Only one stretch of the data below is wanted: the lines from the one with "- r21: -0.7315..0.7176" through the one with "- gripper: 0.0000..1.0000", repeated exactly.
**********
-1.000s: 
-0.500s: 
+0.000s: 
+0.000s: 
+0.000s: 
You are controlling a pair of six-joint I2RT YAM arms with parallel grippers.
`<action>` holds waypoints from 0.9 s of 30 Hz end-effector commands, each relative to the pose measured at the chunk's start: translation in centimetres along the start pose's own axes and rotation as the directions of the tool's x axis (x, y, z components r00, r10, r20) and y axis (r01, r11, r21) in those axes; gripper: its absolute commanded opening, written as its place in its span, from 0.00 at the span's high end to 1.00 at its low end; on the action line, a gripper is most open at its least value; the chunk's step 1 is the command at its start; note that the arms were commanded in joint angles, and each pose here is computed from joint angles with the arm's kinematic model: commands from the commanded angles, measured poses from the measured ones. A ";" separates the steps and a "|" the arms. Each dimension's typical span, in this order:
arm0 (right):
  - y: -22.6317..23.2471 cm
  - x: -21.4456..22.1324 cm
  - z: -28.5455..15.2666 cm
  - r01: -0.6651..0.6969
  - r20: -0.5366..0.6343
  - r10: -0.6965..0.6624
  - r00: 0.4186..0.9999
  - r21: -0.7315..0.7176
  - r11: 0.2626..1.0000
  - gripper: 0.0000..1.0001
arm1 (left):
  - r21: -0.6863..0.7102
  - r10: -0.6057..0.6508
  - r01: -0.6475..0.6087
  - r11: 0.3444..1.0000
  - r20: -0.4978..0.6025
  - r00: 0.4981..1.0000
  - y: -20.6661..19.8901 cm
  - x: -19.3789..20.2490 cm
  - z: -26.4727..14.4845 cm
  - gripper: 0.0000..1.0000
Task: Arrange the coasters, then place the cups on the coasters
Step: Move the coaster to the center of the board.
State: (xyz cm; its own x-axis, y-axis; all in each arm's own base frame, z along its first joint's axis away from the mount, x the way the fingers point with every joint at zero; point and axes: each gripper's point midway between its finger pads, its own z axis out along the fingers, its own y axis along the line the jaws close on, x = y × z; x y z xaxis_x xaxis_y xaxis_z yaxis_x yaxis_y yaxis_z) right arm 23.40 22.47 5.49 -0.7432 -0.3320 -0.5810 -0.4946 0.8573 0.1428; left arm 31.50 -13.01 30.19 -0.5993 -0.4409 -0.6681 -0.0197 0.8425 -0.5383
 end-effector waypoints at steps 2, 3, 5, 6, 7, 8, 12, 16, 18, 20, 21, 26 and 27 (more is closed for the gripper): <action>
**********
**Task output**
  - r21: -0.7315..0.7176
  - r11: 0.2626..1.0000
  - gripper: 0.0000..1.0001
arm1 (left):
  - r21: -0.6863..0.7102
  - r10: -0.6057..0.6508
  - r01: -0.6475..0.6087
  - r11: 0.3444..1.0000
  - r20: -0.4978..0.6025
  - r00: 0.4981..1.0000
  - y: -20.6661..19.8901 cm
  - x: -19.3789..20.2490 cm
  - z: -26.4727..14.4845 cm
  - gripper: 0.0000..1.0000

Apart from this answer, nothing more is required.